A retro-reflector can create reflected wave that is always parallel to, but in the opposite direction of, the incoming wave. Previous retro-reflector can be classified into two types: one is bulk device, including corner-cube reflector, cat's eyes reflector and Eaton lens, which cannot be integrated with planar modulators; the other is thin meta-surface retro-reflector, whose efficiency drops quickly as the viewing angle changes. To achieve planar thin retro-reflector with high efficiency and wide working angles, optical surface transformation (OST) can be used to design arbitrarily shaped retro-reflector.

Optical surface transformation is a new branch of transformation optics, of which advantages can be summarized as: 1) it provides a much simpler way to make designs (i.e., geometrical projection method without complex mathematical calculations); 2) all devices with various functions, geometrics and sizes designed by OST only need one kind of materials (i.e., optic-null medium with different shapes and main axes to realize); 3) it can be easily extended to other physical fields or even multi-physics controlling simultaneously.

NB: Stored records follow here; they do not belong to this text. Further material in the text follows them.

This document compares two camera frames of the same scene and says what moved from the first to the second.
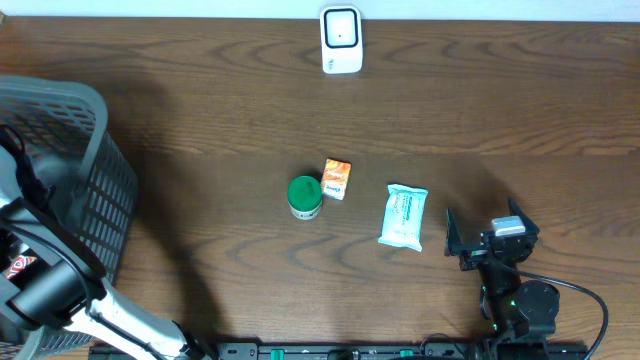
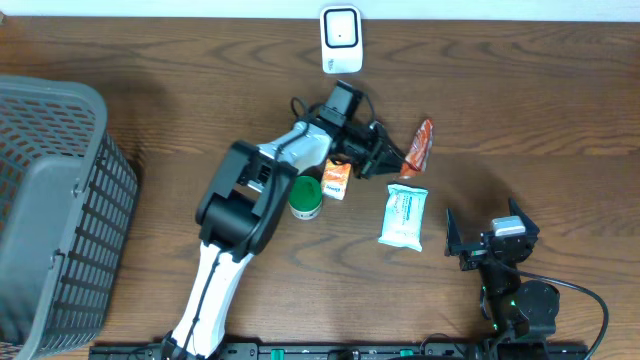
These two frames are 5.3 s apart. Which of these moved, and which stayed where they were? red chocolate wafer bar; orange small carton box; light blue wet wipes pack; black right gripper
Moved: red chocolate wafer bar
Stayed: orange small carton box; light blue wet wipes pack; black right gripper
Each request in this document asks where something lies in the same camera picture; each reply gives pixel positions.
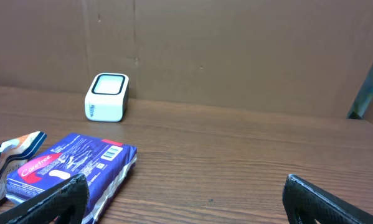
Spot yellow wet wipes pack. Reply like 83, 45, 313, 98
0, 131, 47, 201

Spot purple Carefree pad pack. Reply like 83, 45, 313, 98
6, 133, 137, 224

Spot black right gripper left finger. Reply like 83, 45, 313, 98
0, 174, 89, 224

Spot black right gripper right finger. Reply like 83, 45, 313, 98
282, 174, 373, 224

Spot white barcode scanner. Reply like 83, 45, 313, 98
84, 73, 130, 123

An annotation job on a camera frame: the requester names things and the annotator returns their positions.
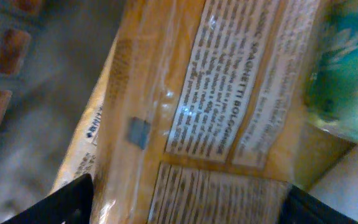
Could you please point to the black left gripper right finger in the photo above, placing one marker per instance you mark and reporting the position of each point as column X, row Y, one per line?
column 300, row 207

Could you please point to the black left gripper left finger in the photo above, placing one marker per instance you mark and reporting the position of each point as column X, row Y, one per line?
column 70, row 204

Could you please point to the teal wet wipes pack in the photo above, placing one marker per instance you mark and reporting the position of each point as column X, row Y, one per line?
column 332, row 95

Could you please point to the orange spaghetti packet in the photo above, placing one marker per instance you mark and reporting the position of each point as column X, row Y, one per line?
column 200, row 114

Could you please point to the grey plastic mesh basket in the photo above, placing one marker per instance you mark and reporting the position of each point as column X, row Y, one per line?
column 51, row 57

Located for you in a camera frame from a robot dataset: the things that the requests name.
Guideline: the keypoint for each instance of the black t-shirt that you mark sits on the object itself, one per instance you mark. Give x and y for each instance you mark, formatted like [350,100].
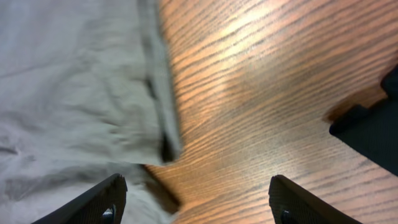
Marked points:
[372,131]

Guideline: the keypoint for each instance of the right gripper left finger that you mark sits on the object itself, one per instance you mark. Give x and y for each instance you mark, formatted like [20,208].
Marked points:
[102,204]

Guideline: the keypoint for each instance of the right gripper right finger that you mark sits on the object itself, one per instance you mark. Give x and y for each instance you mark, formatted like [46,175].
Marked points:
[292,204]

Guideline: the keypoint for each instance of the grey cotton shorts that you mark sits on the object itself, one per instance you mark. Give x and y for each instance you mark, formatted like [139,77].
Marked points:
[86,92]

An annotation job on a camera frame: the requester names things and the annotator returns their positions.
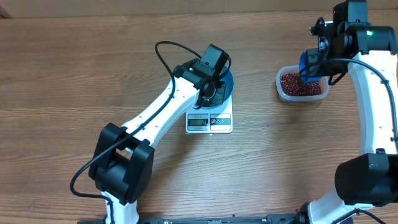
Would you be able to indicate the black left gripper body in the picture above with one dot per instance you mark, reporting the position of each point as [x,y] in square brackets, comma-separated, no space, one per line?
[216,93]

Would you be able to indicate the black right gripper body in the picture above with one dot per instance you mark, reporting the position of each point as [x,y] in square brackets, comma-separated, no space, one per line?
[317,66]

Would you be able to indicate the blue bowl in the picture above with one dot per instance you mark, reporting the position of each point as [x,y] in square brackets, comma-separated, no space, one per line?
[229,79]

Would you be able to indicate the blue plastic scoop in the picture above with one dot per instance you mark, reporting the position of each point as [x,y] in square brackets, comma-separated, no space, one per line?
[304,72]

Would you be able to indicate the red beans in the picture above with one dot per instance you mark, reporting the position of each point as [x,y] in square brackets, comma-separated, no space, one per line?
[292,85]

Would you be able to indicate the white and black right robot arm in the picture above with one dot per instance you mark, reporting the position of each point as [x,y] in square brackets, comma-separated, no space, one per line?
[351,45]

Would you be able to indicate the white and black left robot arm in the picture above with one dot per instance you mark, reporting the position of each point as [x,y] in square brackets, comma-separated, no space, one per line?
[121,166]

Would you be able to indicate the white digital kitchen scale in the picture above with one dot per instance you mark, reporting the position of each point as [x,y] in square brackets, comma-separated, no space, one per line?
[217,120]

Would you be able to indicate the clear plastic container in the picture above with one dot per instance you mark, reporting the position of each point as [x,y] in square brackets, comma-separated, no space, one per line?
[298,99]

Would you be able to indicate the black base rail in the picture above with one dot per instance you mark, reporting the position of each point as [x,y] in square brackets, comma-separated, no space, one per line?
[269,219]

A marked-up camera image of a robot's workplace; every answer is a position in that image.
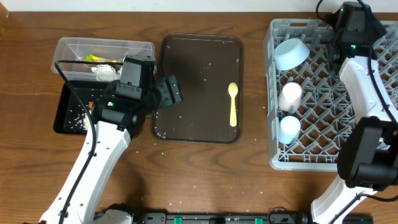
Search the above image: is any pink cup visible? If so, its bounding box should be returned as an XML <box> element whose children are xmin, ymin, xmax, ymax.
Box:
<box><xmin>278</xmin><ymin>82</ymin><xmax>302</xmax><ymax>111</ymax></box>

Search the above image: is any light blue cup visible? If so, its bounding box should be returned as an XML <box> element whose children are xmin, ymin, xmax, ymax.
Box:
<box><xmin>279</xmin><ymin>116</ymin><xmax>301</xmax><ymax>144</ymax></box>

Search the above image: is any white napkin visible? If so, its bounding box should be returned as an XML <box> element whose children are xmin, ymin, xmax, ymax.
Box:
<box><xmin>91</xmin><ymin>65</ymin><xmax>123</xmax><ymax>82</ymax></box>

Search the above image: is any light blue bowl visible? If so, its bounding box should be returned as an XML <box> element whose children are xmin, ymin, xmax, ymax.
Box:
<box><xmin>274</xmin><ymin>39</ymin><xmax>310</xmax><ymax>71</ymax></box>

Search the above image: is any white rice pile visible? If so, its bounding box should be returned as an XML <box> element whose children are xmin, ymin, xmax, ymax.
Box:
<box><xmin>63</xmin><ymin>88</ymin><xmax>94</xmax><ymax>131</ymax></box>

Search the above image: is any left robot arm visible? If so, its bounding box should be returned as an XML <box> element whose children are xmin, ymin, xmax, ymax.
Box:
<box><xmin>39</xmin><ymin>55</ymin><xmax>182</xmax><ymax>223</ymax></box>

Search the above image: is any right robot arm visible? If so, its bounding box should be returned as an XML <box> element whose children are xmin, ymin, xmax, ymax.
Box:
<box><xmin>311</xmin><ymin>0</ymin><xmax>397</xmax><ymax>223</ymax></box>

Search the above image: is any grey dishwasher rack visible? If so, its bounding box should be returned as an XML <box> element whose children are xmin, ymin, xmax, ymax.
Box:
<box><xmin>263</xmin><ymin>18</ymin><xmax>398</xmax><ymax>172</ymax></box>

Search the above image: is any yellow plastic spoon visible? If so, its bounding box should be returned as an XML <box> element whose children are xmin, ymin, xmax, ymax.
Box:
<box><xmin>228</xmin><ymin>82</ymin><xmax>239</xmax><ymax>127</ymax></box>

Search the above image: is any dark brown serving tray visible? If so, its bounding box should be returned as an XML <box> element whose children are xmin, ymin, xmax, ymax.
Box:
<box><xmin>152</xmin><ymin>34</ymin><xmax>244</xmax><ymax>144</ymax></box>

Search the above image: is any clear plastic bin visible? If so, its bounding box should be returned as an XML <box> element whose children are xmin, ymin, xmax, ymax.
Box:
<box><xmin>53</xmin><ymin>37</ymin><xmax>155</xmax><ymax>82</ymax></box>

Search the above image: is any black rectangular bin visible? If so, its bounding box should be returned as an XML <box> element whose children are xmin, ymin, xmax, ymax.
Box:
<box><xmin>53</xmin><ymin>80</ymin><xmax>108</xmax><ymax>135</ymax></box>

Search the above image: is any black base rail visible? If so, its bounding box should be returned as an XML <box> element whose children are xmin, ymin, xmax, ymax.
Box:
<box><xmin>93</xmin><ymin>203</ymin><xmax>374</xmax><ymax>224</ymax></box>

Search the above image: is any left black cable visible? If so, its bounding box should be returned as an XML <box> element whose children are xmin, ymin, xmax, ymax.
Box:
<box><xmin>54</xmin><ymin>59</ymin><xmax>125</xmax><ymax>224</ymax></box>

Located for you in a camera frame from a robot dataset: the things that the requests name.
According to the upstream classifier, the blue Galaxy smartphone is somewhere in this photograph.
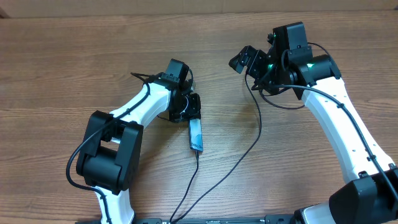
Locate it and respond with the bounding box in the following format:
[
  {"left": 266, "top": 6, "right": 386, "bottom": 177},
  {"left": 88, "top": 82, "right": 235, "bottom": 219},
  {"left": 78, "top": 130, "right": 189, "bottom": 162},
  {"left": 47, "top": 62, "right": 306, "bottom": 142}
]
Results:
[{"left": 188, "top": 118, "right": 203, "bottom": 152}]

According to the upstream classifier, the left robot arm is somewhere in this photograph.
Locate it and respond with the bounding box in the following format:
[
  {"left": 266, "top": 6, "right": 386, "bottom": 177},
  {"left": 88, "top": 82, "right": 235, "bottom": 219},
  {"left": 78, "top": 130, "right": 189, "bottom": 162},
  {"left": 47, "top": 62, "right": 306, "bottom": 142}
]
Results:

Recently, research groups led by Prof. Fei Sun and Prof. Yichao Liu from Taiyuan University of Technology, and Sailing He from Zhejiang University introduced a new type of retro-reflector in Chinese Optics Letters Volume 18, No. 10, 2020 (Fei Sun, Yichao Liu, Yibiao Yang et al., Arbitrarily shaped retro-reflector by optics surface transformation). Based on OST, retro-reflector is designed by a surface-projecting manner in this study. The designed retro-reflector may have applications in planar integrated systems, compact sensors, navigation, and communication systems.

Based on OST, the retro-reflector can be designed as a thin planar slab with thickness 2λ0/3, whose efficiency is above 98% with incident angles from -50 degrees to +50 degrees, and is still above 50% even as the incident angle increases to 80 degree. All retro-reflectors designed by OST only require one kind of homogeneous anisotropic media (optic-null medium) to realize (the orientation of the homogeneous ONMs' main axes may be different).

In this work, the authors use an ultra-thin metamaterial to realize the retro-reflection effect. This is a big improvement compared with the traditional space-consuming retro-reflectors. What's more, the required materials are quite simple, i.e., near-zero-index metamaterials and metal plates, which meet the requirements of mass production. One unique feature of the designed retro-reflector is the shaped can be tuned at will, and this flexibility provides more choices in some special applications. In conclusion, this work provides more flexible shapes of the retro-reflector, and at the same time keep an excellent retro-reflection efficiency.

There are two limitations of our work for real application, one is the introduction of near-zero-index materials and the other is the restriction to only one polarization. Therefore, our follow-up work is the replacing of the near-zero-index materials by normal dielectrics. Also, the retro-reflector should also be extended to work for both TE waves and TM waves. The direction of incident beam should also be extended for the whole upper half plane. After solving the above problem, we plan to extend the retro-reflector to work for multi-physics, e.g., one device works for both electromagnetic and acoustic waves.

The geometric shapes of the retro-reflectors are (a) an isosceles triangle, (b) a flat triangle, (c), (d) irregular surfaces, and (e) an array of isosceles triangles.